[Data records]
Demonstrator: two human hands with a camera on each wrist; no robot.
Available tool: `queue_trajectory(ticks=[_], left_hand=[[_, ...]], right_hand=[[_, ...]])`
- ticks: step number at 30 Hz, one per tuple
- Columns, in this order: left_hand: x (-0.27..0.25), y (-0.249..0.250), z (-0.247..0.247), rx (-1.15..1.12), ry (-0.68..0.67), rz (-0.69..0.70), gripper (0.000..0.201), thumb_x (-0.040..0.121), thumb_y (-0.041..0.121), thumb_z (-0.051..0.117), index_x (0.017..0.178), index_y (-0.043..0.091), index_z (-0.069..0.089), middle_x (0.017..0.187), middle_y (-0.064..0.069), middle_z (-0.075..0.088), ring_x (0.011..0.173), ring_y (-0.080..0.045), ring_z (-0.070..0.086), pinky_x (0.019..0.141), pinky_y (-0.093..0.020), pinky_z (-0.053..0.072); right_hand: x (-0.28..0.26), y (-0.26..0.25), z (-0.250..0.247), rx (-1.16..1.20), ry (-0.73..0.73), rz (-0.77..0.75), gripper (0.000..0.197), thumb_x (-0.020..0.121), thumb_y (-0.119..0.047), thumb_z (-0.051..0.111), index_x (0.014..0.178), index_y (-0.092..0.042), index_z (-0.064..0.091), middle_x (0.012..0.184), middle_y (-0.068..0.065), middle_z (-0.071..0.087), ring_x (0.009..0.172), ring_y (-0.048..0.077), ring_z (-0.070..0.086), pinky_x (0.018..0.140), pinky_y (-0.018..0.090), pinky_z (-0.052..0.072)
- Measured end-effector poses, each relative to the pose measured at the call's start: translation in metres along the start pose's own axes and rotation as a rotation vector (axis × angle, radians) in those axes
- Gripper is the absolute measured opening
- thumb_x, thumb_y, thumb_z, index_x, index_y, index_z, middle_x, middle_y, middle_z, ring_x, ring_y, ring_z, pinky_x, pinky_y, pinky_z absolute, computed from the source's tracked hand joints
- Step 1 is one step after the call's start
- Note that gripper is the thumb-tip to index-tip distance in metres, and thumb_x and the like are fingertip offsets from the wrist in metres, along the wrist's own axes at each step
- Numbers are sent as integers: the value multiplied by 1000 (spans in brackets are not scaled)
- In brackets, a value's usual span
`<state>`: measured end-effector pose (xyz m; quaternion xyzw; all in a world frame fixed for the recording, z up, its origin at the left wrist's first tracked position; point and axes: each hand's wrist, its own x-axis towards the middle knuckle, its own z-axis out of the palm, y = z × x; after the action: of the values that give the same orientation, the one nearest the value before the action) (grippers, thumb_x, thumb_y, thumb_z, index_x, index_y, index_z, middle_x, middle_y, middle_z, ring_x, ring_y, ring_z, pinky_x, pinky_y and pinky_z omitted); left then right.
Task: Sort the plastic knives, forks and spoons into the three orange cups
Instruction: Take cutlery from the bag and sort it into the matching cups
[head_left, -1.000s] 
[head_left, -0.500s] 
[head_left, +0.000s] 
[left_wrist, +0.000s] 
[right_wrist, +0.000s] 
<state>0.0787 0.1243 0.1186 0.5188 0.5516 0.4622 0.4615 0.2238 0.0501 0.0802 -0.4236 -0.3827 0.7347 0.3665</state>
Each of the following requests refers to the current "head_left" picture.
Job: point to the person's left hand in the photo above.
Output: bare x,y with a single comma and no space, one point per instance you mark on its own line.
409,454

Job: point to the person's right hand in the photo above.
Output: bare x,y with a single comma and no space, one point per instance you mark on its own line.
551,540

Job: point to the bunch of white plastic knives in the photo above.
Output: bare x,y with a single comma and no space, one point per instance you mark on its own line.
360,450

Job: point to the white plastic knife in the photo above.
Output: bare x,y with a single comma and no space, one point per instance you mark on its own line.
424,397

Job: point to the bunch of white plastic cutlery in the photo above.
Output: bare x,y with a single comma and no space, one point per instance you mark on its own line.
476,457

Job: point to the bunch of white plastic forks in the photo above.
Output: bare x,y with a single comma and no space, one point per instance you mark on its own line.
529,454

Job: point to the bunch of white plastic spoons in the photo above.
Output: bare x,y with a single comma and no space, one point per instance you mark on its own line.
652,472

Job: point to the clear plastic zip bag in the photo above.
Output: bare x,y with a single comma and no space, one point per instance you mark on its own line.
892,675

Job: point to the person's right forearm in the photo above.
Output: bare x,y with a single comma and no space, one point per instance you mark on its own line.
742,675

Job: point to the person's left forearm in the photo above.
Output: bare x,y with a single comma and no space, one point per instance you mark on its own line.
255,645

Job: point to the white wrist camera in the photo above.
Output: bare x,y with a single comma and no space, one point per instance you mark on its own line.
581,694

--

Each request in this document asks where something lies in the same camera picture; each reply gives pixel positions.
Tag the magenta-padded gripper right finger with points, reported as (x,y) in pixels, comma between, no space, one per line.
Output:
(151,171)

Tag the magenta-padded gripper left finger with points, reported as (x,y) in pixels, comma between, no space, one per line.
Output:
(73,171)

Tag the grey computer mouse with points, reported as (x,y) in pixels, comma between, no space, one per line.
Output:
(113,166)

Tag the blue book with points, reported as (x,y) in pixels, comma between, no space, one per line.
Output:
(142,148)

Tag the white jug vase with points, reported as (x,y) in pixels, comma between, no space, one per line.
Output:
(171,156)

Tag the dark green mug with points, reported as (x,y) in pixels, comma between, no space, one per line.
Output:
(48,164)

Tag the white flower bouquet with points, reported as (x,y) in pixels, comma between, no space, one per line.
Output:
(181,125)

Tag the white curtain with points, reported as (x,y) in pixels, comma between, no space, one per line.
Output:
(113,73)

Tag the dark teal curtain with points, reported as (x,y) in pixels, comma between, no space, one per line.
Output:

==

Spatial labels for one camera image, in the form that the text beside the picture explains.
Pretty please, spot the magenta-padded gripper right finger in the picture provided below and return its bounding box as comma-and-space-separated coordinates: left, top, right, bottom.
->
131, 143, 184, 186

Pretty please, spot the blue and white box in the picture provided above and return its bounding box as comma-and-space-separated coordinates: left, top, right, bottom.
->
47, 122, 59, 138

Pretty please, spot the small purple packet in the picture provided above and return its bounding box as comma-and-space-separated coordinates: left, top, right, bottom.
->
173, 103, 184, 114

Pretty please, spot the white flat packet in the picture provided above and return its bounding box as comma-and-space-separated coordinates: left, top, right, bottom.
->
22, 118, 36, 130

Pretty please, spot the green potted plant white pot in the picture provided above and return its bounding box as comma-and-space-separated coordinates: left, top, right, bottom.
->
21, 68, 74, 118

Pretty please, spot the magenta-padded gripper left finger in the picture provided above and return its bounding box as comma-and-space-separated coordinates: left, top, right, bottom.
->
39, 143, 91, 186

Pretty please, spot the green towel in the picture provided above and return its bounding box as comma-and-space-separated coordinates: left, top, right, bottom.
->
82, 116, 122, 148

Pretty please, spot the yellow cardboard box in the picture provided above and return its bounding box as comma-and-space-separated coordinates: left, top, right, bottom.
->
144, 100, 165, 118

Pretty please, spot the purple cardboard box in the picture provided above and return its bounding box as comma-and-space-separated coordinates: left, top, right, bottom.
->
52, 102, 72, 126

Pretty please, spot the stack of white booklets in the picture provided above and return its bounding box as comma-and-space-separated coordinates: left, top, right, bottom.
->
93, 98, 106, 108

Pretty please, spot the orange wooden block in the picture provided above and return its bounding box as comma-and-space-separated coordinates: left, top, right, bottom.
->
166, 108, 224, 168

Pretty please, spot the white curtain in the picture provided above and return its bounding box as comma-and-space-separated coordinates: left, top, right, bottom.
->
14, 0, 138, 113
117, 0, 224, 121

Task statement - Given the records above, reproduce precisely and only the lines between the line holding "Demonstrator: two human" and the line holding "- In brackets, a value's usual span", inclusive.

Finished exercise -
Demonstrator: two human hands with a camera on each wrist; no robot.
Available tool: `queue_trajectory(ticks=[_], left_hand=[[_, ...]], right_hand=[[_, ...]])`
- ticks: step number at 30 Hz, one per tuple
- Columns, in this order: left_hand: x (-0.27..0.25), y (-0.249..0.250), z (-0.247..0.247), rx (-1.15..1.12), ry (-0.68..0.67), rz (-0.69..0.70), gripper (0.000..0.201), thumb_x (-0.040..0.121), thumb_y (-0.041..0.121), thumb_z (-0.051..0.117), index_x (0.017..0.178), index_y (-0.043..0.091), index_z (-0.069..0.089), middle_x (0.017..0.187), middle_y (-0.064..0.069), middle_z (-0.075..0.088), ring_x (0.011..0.173), ring_y (-0.080..0.045), ring_z (-0.070..0.086), pinky_x (0.019..0.141), pinky_y (-0.093..0.020), pinky_z (-0.053..0.072); right_hand: x (-0.28..0.26), y (-0.26..0.25), z (-0.250..0.247), rx (-1.16..1.20), ry (-0.73..0.73), rz (-0.77..0.75), gripper (0.000..0.197), thumb_x (-0.020..0.121), thumb_y (-0.119..0.047), thumb_z (-0.051..0.111), index_x (0.014..0.178), index_y (-0.092..0.042), index_z (-0.064..0.091), middle_x (0.012..0.184), middle_y (-0.068..0.065), middle_z (-0.071..0.087), ring_x (0.009..0.172), ring_y (-0.048..0.077), ring_z (-0.070..0.086), pinky_x (0.018..0.140), pinky_y (-0.018..0.090), pinky_z (-0.052..0.072)
- Measured end-effector poses, each relative to the pose measured at the call's start: translation in metres along the start pose's own axes and rotation as a rotation vector (axis × angle, radians) in those axes
- Gripper is the absolute measured opening
- thumb_x, thumb_y, thumb_z, index_x, index_y, index_z, middle_x, middle_y, middle_z, ring_x, ring_y, ring_z, pinky_x, pinky_y, pinky_z absolute, computed from the source's tracked hand joints
- Step 1 is one step after the call's start
- Note that gripper is the thumb-tip to index-tip distance in metres, and thumb_x and the like are fingertip offsets from the wrist in metres, along the wrist's own axes at each step
- Numbers are sent as integers: the value multiplied by 1000 (spans in brackets are not scaled)
- In brackets, a value's usual span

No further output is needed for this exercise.